Mobile Edge Intelligence for Enhancing Performance of Vehicular Air Quality Sensors

The objective of this master thesis project is to exploit Mobile Edge Computing Intelligence to enhance the performance of data processing for Vehicular Air Quality Sensors

Mobile sensors  which are widely deployed on buses, cars and bikes are getting attention for Air Quality Monitoring because measurements while moving can serve as input data to map the dynamics of air pollution: searching for hot spots of emissions, evaluating the exposure of air pollutants on individual level, or improving the temporal and spatial resolution of monitoring information. The data from mobile measurements can be utilized in the best way; for example: to create near real time air pollution maps with high spatial resolution that can help the citizens to choose the proper routes to travel, residential areas to buy apartments, etc…

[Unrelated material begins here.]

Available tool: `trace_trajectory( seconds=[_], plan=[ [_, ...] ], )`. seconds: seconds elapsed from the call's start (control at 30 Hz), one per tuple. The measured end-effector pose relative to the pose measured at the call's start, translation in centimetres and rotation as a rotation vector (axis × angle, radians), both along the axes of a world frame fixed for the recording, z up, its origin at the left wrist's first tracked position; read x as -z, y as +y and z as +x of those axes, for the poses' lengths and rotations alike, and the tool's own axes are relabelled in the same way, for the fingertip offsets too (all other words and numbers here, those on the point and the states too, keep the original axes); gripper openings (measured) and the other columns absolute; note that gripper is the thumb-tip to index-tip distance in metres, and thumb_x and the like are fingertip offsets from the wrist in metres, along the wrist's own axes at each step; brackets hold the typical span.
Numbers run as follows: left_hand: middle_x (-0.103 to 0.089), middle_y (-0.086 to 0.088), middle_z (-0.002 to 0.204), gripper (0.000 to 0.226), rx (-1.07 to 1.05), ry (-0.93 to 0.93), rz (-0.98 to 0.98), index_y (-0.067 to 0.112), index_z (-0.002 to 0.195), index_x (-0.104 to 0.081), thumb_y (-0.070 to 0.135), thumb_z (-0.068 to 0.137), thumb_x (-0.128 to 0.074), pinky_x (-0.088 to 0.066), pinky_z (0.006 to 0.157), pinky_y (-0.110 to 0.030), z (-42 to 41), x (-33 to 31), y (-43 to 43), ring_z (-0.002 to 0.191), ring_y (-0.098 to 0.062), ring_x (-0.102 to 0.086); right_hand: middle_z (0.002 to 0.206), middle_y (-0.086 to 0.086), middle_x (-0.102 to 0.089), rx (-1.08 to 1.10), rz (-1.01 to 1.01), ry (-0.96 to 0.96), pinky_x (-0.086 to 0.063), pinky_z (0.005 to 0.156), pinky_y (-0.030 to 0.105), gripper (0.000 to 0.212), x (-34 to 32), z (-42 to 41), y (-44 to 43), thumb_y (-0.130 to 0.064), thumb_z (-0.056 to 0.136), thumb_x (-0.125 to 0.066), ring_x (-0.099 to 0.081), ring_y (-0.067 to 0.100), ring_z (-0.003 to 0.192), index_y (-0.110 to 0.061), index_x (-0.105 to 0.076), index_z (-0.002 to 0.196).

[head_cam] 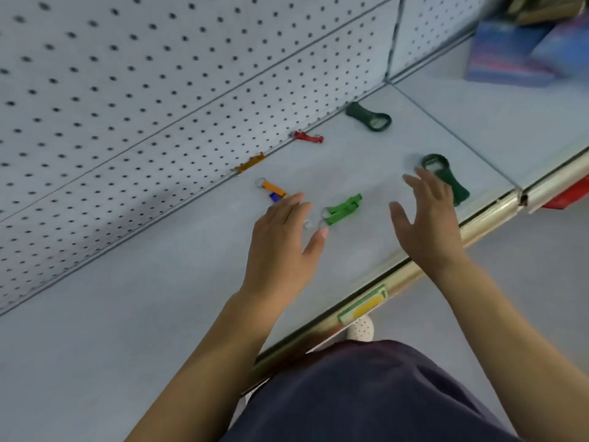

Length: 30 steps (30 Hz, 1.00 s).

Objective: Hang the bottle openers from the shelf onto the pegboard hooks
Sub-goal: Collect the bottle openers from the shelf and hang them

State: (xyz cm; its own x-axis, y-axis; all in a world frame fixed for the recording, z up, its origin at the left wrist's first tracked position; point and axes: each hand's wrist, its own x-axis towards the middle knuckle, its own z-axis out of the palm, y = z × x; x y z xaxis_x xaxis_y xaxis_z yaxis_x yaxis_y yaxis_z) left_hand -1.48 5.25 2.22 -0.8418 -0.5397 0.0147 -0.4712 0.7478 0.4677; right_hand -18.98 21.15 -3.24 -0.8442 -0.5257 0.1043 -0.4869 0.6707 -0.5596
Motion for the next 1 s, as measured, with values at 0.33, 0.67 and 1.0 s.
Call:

Mobile sensors is based on a mobile platform mounted on Vehicles for data collecting, processing, modelling and transmitting wirelessly. There are significant problems of the existing mobile air quality sensors where almost raw data is transmitted through Vehicle-Cloud communication:

(1) Specific issues related to data collected from mobile monitoring devices, in-motion data collection. 

(2) Specific issues related to data communication between vehicles and cloud/server. 

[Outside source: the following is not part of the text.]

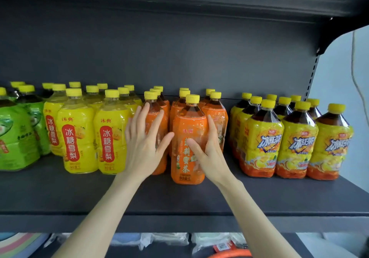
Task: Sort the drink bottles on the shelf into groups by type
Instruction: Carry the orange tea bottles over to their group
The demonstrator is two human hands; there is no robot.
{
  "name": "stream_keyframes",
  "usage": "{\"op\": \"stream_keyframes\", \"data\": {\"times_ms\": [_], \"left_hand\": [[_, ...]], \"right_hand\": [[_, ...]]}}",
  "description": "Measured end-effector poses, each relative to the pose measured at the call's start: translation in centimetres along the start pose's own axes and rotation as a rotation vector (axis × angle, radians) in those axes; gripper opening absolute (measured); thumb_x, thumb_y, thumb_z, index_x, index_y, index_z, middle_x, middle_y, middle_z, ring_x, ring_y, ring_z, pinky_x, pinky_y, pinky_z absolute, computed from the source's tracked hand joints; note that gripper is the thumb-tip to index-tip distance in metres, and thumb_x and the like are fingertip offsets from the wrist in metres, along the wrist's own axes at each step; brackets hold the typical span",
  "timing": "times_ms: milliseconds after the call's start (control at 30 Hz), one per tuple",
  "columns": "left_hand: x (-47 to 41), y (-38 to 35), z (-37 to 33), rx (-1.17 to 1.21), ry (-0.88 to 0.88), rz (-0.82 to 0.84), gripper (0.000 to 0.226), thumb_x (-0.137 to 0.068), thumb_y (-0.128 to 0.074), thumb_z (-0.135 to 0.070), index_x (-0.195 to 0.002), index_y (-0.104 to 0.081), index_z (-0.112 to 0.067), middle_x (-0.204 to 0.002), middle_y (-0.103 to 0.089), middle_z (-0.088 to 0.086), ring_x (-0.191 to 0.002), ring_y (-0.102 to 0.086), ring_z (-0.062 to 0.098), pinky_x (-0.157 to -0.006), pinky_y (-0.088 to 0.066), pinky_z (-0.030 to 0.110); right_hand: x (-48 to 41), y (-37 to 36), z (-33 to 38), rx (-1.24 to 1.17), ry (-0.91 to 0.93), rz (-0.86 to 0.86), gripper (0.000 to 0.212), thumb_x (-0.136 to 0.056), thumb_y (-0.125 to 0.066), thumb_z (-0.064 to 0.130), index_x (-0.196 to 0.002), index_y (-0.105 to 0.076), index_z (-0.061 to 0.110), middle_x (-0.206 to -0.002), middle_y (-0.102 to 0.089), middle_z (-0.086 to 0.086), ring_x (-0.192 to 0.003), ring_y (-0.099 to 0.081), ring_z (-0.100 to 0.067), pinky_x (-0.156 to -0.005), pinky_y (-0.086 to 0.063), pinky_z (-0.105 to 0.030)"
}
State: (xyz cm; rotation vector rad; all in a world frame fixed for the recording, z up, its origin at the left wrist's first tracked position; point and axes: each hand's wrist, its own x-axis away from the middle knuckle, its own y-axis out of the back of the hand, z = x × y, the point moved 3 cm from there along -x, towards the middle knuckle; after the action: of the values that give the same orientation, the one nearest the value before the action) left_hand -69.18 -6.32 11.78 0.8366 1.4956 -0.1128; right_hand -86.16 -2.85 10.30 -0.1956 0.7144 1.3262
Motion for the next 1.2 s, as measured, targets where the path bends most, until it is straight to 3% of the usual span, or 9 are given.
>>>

(3) Specific issues related to calibration models to improve the accuracy for the AQ sensors: Data quality of the sensors is often questionable due to its geographical dependency; existing AQ sensors must be manually calibrated for a given deployment site, making them unsuitable for mobile deployment.     

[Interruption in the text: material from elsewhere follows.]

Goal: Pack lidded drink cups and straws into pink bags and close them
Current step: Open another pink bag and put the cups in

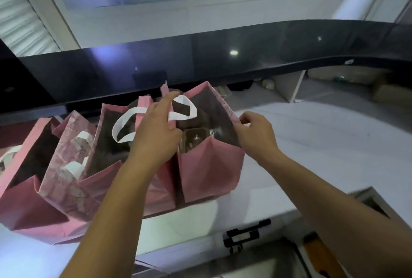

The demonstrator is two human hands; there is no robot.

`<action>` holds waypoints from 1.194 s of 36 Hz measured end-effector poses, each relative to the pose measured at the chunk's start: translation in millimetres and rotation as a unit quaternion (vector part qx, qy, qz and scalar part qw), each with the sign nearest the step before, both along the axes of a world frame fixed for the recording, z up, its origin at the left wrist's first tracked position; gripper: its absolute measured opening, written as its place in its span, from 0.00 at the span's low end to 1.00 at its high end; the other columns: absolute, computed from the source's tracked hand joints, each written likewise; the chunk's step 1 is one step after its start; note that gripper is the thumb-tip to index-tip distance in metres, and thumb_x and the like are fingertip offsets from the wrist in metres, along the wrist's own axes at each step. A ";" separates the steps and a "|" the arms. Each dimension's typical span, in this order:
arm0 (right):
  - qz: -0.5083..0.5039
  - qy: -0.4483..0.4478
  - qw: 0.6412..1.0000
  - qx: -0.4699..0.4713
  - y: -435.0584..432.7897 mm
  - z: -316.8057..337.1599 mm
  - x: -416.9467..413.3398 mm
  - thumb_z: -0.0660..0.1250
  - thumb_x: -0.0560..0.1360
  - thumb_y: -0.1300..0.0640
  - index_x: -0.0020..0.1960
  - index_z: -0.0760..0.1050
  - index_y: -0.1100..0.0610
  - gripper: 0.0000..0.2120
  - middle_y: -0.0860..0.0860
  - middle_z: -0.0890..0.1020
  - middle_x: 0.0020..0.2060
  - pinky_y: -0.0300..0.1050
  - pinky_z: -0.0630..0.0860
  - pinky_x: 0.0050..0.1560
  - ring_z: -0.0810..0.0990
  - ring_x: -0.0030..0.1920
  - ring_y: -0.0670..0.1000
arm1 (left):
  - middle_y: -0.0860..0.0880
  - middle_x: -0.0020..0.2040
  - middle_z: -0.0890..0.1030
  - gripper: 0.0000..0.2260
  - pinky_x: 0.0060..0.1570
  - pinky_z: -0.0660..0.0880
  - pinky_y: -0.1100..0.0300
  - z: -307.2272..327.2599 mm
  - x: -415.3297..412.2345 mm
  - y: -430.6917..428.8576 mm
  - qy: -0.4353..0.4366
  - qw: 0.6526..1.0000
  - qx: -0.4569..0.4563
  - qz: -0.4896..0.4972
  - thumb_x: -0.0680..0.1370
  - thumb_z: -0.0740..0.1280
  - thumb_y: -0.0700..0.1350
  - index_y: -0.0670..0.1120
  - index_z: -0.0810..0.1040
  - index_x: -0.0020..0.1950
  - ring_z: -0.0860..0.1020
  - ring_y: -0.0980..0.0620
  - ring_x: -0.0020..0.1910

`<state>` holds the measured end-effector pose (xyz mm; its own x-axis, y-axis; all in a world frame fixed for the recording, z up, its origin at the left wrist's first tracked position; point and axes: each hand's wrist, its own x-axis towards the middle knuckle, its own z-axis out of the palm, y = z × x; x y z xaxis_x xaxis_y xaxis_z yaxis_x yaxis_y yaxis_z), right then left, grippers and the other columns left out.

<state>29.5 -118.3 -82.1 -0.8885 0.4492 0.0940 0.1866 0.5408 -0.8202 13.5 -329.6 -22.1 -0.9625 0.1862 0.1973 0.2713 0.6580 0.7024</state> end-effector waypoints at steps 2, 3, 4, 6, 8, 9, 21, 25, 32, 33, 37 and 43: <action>-0.017 0.047 0.998 -0.026 14.0 1.7 19.6 0.65 0.79 0.50 0.38 0.76 0.53 0.12 0.47 0.80 0.35 0.41 0.74 0.32 0.78 0.36 0.46 | 0.53 0.64 0.76 0.32 0.59 0.76 0.51 2.7 9.8 13.1 0.013 0.997 0.063 -0.031 0.74 0.64 0.33 0.61 0.68 0.72 0.78 0.52 0.60; -0.029 0.072 0.996 -0.040 22.3 1.8 32.1 0.65 0.79 0.49 0.38 0.76 0.52 0.13 0.46 0.80 0.34 0.36 0.72 0.30 0.78 0.35 0.44 | 0.55 0.63 0.77 0.30 0.60 0.77 0.52 4.0 15.0 22.5 0.017 0.994 0.093 -0.047 0.75 0.64 0.34 0.62 0.69 0.71 0.78 0.54 0.59; -0.043 0.096 0.993 -0.057 30.9 1.6 45.9 0.65 0.80 0.49 0.37 0.76 0.52 0.14 0.45 0.80 0.32 0.33 0.71 0.27 0.78 0.34 0.42 | 0.57 0.63 0.77 0.30 0.59 0.78 0.55 5.0 20.2 33.5 0.018 0.991 0.115 -0.061 0.76 0.66 0.34 0.62 0.70 0.70 0.78 0.57 0.59; -0.072 0.135 0.984 -0.094 50.5 -1.8 75.9 0.65 0.80 0.49 0.38 0.76 0.53 0.13 0.45 0.80 0.33 0.31 0.72 0.27 0.79 0.34 0.41 | 0.61 0.64 0.77 0.29 0.55 0.78 0.68 7.7 31.5 59.9 0.018 0.986 0.141 -0.092 0.77 0.69 0.36 0.62 0.70 0.71 0.77 0.65 0.59; -0.105 0.157 0.975 -0.119 71.1 -6.6 107.3 0.64 0.81 0.49 0.41 0.76 0.53 0.12 0.43 0.81 0.37 0.31 0.74 0.29 0.80 0.36 0.42 | 0.62 0.64 0.78 0.27 0.50 0.75 0.75 10.7 44.9 89.7 0.019 0.978 0.161 -0.132 0.77 0.70 0.37 0.61 0.71 0.71 0.76 0.67 0.59; -0.126 0.165 0.971 -0.122 82.4 -8.9 123.4 0.64 0.81 0.49 0.42 0.76 0.53 0.11 0.42 0.80 0.38 0.31 0.75 0.30 0.81 0.37 0.42 | 0.61 0.63 0.78 0.27 0.49 0.74 0.76 12.0 52.4 105.9 0.015 0.973 0.173 -0.151 0.77 0.70 0.37 0.61 0.71 0.71 0.77 0.66 0.59; -0.359 0.210 0.896 -0.151 221.8 -22.6 317.5 0.60 0.83 0.53 0.45 0.74 0.52 0.09 0.46 0.78 0.38 0.38 0.79 0.35 0.78 0.38 0.47 | 0.58 0.60 0.82 0.26 0.51 0.83 0.46 10.6 172.6 321.4 -0.110 0.923 0.170 -0.326 0.77 0.72 0.39 0.65 0.74 0.68 0.82 0.55 0.57; -0.435 0.221 0.857 -0.165 251.8 -40.2 370.0 0.60 0.83 0.52 0.46 0.73 0.51 0.08 0.45 0.78 0.38 0.38 0.78 0.34 0.78 0.39 0.46 | 0.57 0.58 0.83 0.26 0.50 0.83 0.46 5.9 222.8 385.6 -0.134 0.896 0.157 -0.394 0.76 0.72 0.38 0.64 0.75 0.67 0.83 0.53 0.55; -0.493 0.232 0.822 -0.168 289.7 -55.8 448.0 0.60 0.82 0.50 0.47 0.73 0.51 0.08 0.46 0.78 0.38 0.42 0.77 0.34 0.77 0.37 0.48 | 0.58 0.56 0.84 0.26 0.48 0.84 0.53 -1.9 292.6 465.9 -0.150 0.855 0.138 -0.477 0.76 0.73 0.38 0.64 0.76 0.65 0.83 0.55 0.54; -0.496 0.236 0.819 -0.165 294.9 -54.9 458.7 0.61 0.82 0.51 0.47 0.74 0.51 0.07 0.46 0.79 0.38 0.41 0.77 0.34 0.78 0.38 0.48 | 0.57 0.56 0.84 0.26 0.48 0.84 0.52 -2.9 298.9 473.4 -0.155 0.851 0.138 -0.482 0.76 0.73 0.37 0.65 0.76 0.65 0.84 0.54 0.54; -0.511 0.248 0.811 -0.139 312.0 -47.5 498.7 0.62 0.82 0.57 0.45 0.75 0.51 0.08 0.45 0.80 0.36 0.34 0.74 0.34 0.78 0.37 0.45 | 0.55 0.56 0.85 0.27 0.47 0.84 0.53 -7.6 313.5 498.5 -0.173 0.837 0.139 -0.501 0.76 0.71 0.33 0.63 0.77 0.65 0.84 0.51 0.53; -0.545 0.260 0.789 -0.119 324.7 -42.0 538.1 0.64 0.80 0.58 0.41 0.75 0.51 0.09 0.43 0.78 0.33 0.29 0.70 0.33 0.75 0.33 0.40 | 0.55 0.53 0.85 0.23 0.39 0.82 0.63 -21.6 324.1 530.6 -0.208 0.821 0.142 -0.513 0.76 0.72 0.35 0.62 0.80 0.61 0.84 0.53 0.52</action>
<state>567.6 206.4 -124.1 0.1672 0.9790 0.1170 0.0396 0.1119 -0.9929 337.6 201.0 -43.7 -0.3229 0.9440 0.0678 0.2783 0.0263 0.9601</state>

As the wireless transmission of large data from mobile devices cannot be available, there is a need to process data locally. Edge computing [1] recently became a complementary approach for cloud computing by shifting some processing capacity to the edge network, hence reducing data traffic, cloud storage and computation. Just recently, edge processing has started to be used in mobile air monitoring systems [2, 3]. However, there will be additional issues related to Edge computing:

(4) specific issues related to data storage and processing capacities on mobile platforms. 

The objective of this master topic is therefore to exploit Mobile Edge Intelligence to enhance performance of Vehicular AQ Sensors in terms of data processing at the mobile edge to overcome the listed issues (1), (2), (3), and (4), some examples:

  1. Develop/Exploit the data processing framework that can be deployed on mobile sensors (low latency processing in limited  data storage and processing capacities) to manage real-time data fusion and analysis at the Edge.
  2. Develop/Exploit the collective edge intelligence based on aggregate information exchanged between cognitive neighboring sensors, urban features, climate conditions, etc.. (that effect on air pollution), which will be used for self-calibrated sensors (to improve monitoring accuracy) for a new deployment location, enabling mobile deployment.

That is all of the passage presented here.